Fast forward a couple of years and we were working on legislative ideas together, building the Northwest Water Planning Alliance, speaking on panels at the Illinois Municipal League, and generally trying to advance our common cause of securing a sustainable future for the millions of people living in the western suburbs who depend on deep aquifers. That took time, patience and honesty - qualties that Tom embodies. It also took a few beers at the Two Brothers Roundhouse, and I remember one long night there, after the opening of River Edge Park (since renamed for Tom), where we spoke for hours about the region and its leaders, the dilemma inherent in most of the prominent civic organizations being based in Chicago, and more.

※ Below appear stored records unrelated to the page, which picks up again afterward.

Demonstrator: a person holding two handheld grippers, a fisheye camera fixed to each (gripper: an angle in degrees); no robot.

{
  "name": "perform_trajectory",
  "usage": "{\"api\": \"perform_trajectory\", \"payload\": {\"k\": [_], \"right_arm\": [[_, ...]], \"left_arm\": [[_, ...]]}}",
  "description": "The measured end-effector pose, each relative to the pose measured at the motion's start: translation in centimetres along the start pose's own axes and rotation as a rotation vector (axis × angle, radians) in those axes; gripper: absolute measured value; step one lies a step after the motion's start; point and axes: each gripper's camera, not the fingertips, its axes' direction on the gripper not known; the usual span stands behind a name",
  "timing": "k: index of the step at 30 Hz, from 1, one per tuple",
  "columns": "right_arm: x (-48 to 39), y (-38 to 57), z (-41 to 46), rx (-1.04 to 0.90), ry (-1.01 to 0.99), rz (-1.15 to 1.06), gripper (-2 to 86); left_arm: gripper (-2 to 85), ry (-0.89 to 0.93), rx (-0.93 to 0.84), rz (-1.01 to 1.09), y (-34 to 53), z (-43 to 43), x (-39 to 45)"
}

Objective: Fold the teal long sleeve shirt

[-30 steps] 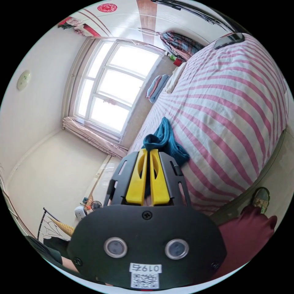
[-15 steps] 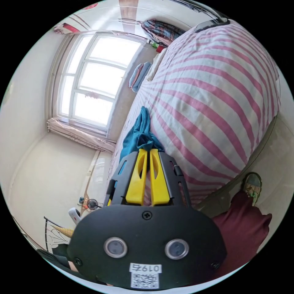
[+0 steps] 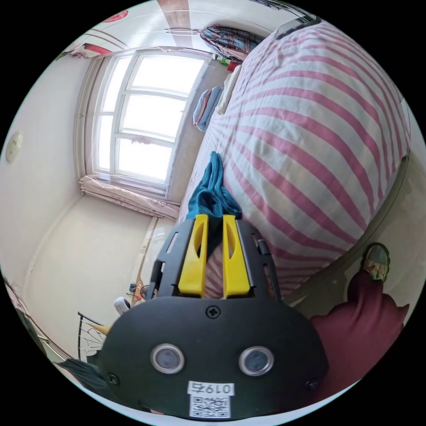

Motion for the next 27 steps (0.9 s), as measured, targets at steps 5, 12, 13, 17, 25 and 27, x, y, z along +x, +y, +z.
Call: {"api": "perform_trajectory", "payload": {"k": [5,12,13,17,25,27], "right_arm": [[0.6,-0.4,-0.3,0.016,0.001,0.017,5.0],[-0.6,-1.3,-0.1,0.033,0.072,-0.032,2.2],[-1.5,-1.5,-0.8,0.06,0.099,-0.07,1.8],[-9.0,-1.3,-0.3,0.133,0.264,-0.432,0.6],[-14.2,-10.0,17.6,-0.331,0.391,-0.738,6.9],[-15.2,-12.1,19.6,-0.338,0.428,-0.772,6.6]], "left_arm": [[0.9,0.011,0.002,-0.002,-0.2,0.0,-0.4],[0.8,0.004,0.01,0.006,-0.3,0.0,-0.6],[0.8,0.009,0.01,0.0,-0.3,0.0,-0.7],[0.8,0.0,0.025,0.008,-0.1,0.0,-0.5],[1.3,-0.031,0.035,0.031,0.1,-0.3,0.1],[1.4,-0.036,0.048,0.04,0.3,-0.2,0.2]]}}
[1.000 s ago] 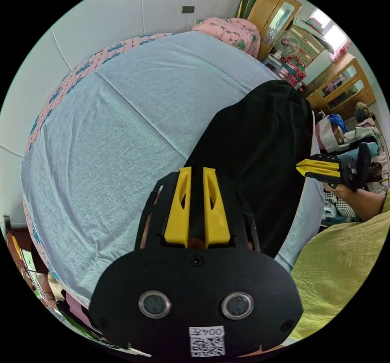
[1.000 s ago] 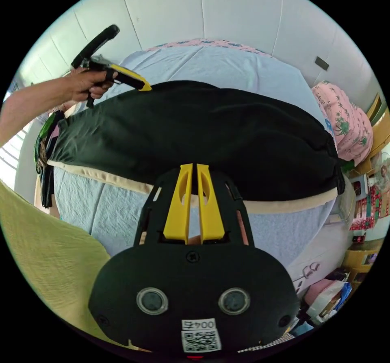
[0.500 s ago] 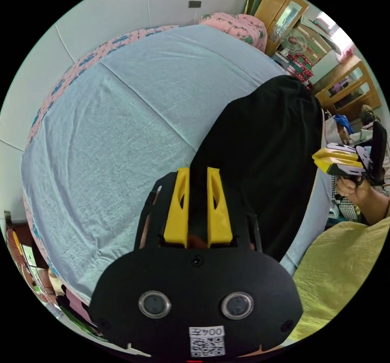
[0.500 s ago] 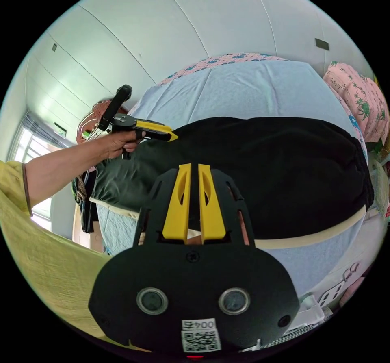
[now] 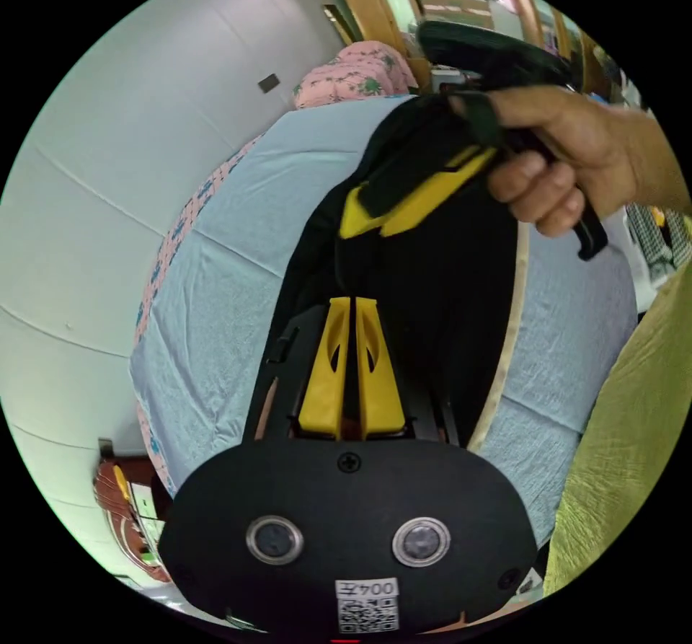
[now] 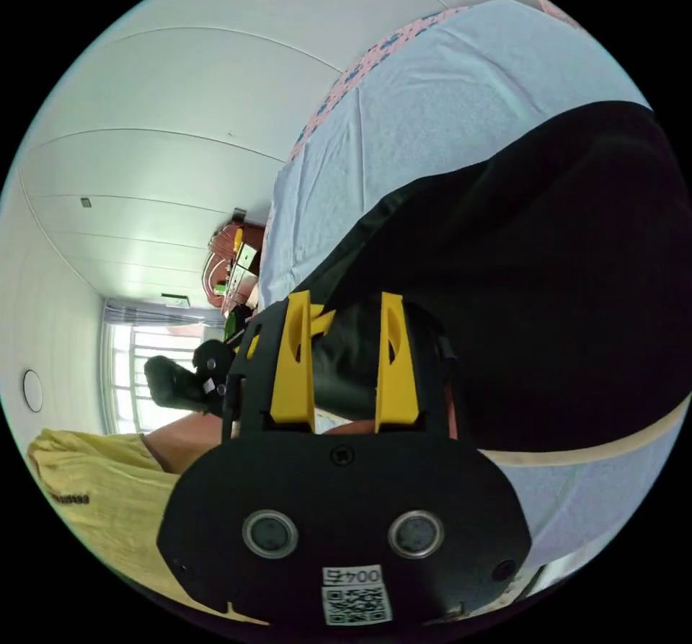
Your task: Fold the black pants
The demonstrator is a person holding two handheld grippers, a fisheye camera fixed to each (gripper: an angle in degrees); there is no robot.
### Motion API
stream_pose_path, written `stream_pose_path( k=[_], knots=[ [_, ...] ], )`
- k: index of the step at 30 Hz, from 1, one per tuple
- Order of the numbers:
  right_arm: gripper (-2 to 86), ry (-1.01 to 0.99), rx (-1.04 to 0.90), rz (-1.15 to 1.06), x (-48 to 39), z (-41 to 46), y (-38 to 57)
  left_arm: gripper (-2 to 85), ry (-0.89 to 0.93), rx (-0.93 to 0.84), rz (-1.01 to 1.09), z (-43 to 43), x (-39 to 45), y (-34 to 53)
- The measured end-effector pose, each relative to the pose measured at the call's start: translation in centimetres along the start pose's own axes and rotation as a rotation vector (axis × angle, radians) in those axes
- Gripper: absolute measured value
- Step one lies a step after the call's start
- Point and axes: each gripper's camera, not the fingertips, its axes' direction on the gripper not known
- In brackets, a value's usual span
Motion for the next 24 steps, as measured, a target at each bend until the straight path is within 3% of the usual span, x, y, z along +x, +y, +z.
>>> stream_pose_path(
  k=[3, 8, 10, 12, 13, 15, 17, 24],
  knots=[
    [1.0, 0.105, -0.041, 0.024, 0.9, 1.9, -1.3, 2.3, 0.005, -0.020, 0.052, 0.9, 0.9, 0.0],
    [-0.5, 0.077, 0.010, 0.006, 2.0, 1.8, -1.7, 3.6, 0.161, 0.035, -0.124, 0.0, -7.4, 0.7],
    [-0.7, 0.081, 0.017, -0.014, 2.1, 1.6, -1.7, 4.0, 0.286, 0.096, -0.350, -0.1, -13.4, 1.5],
    [-0.7, 0.088, 0.021, -0.041, 2.0, 1.9, -1.7, 5.7, 0.547, 0.110, -0.612, 2.6, -20.7, 1.3],
    [-0.7, 0.092, 0.023, -0.046, 1.9, 2.1, -1.7, 6.6, 0.617, 0.087, -0.660, 3.9, -22.1, 1.0],
    [-0.7, 0.110, 0.035, -0.070, 1.5, 2.6, -1.7, 10.3, 0.930, -0.064, -0.794, 10.6, -25.5, -1.2],
    [-0.7, 0.130, 0.041, -0.095, 1.1, 2.9, -1.8, 12.1, 1.076, -0.137, -0.843, 14.9, -26.6, -2.6],
    [-0.4, 0.243, 0.030, -0.231, -1.1, 5.1, -1.9, 16.1, 1.284, -0.299, -0.958, 24.0, -29.4, -6.1]
  ],
)
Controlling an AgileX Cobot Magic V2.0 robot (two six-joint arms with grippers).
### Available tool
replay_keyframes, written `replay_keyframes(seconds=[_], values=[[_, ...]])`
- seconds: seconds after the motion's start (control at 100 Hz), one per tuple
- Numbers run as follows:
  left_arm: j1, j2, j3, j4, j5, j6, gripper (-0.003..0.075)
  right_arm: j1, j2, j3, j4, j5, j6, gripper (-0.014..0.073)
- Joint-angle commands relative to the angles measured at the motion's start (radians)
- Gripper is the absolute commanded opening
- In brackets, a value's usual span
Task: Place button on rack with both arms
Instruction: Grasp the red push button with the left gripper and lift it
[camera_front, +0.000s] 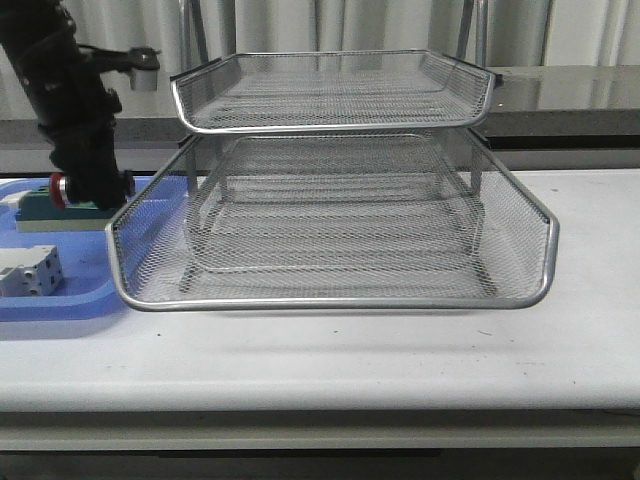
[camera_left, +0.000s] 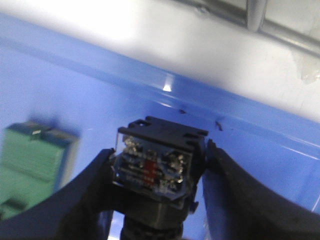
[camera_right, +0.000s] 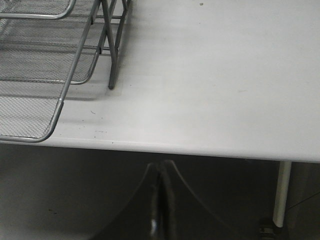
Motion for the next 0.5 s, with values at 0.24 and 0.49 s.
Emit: replay_keyframes(seconds=[0.24, 0.49], values=[[0.018, -0.157, -0.132, 0.009, 0.076, -0.132, -0.0020, -0.003, 0.008, -0.033, -0.012, -0.064, 0.003, -0.0069], [0.006, -0.282, -0.127, 0.011, 0.076, -0.256, -0.0020, -0.003, 0.008, -0.033, -0.012, -0.064, 0.003, -0.0069]])
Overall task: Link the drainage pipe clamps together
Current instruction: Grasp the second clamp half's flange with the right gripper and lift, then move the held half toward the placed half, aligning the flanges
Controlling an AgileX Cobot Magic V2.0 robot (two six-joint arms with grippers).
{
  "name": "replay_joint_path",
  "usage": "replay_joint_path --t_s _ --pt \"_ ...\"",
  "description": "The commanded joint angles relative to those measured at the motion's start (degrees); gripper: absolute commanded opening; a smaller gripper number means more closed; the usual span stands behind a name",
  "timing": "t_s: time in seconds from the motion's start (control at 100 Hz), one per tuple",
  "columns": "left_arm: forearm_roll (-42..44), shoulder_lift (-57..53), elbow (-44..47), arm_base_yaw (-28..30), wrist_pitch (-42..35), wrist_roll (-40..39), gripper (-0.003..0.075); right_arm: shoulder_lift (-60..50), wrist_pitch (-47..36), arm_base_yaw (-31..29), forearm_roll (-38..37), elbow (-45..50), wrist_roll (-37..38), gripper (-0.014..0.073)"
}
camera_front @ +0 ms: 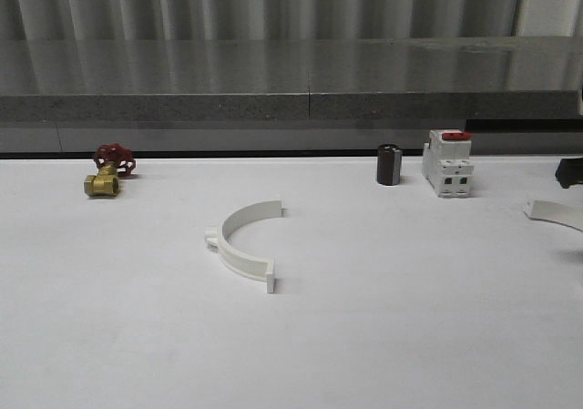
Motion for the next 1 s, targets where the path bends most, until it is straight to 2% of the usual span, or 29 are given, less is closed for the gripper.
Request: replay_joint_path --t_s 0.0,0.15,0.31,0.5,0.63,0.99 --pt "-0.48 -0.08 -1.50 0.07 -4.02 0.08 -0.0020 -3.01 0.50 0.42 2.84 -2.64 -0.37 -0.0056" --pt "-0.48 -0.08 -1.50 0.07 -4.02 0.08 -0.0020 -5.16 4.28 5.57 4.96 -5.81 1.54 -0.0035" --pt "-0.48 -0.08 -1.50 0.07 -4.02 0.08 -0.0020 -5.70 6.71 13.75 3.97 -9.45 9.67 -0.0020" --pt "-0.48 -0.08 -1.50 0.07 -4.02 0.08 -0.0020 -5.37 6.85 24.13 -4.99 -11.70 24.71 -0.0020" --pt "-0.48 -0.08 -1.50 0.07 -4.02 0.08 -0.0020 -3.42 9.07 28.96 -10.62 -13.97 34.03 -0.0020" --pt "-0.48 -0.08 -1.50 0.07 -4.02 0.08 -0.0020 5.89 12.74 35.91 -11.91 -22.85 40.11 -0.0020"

That conversation in particular had a significant impact in how I think about MPC's role in the region and how we should approach our work. I'm grateful for that.
I was thrilled when Tom agreed to come on board as a Senior Fellow and excited every time he came into the office. We're a better organization for the experience. My heart goes out to his family and to the people of Aurora. I'll miss him.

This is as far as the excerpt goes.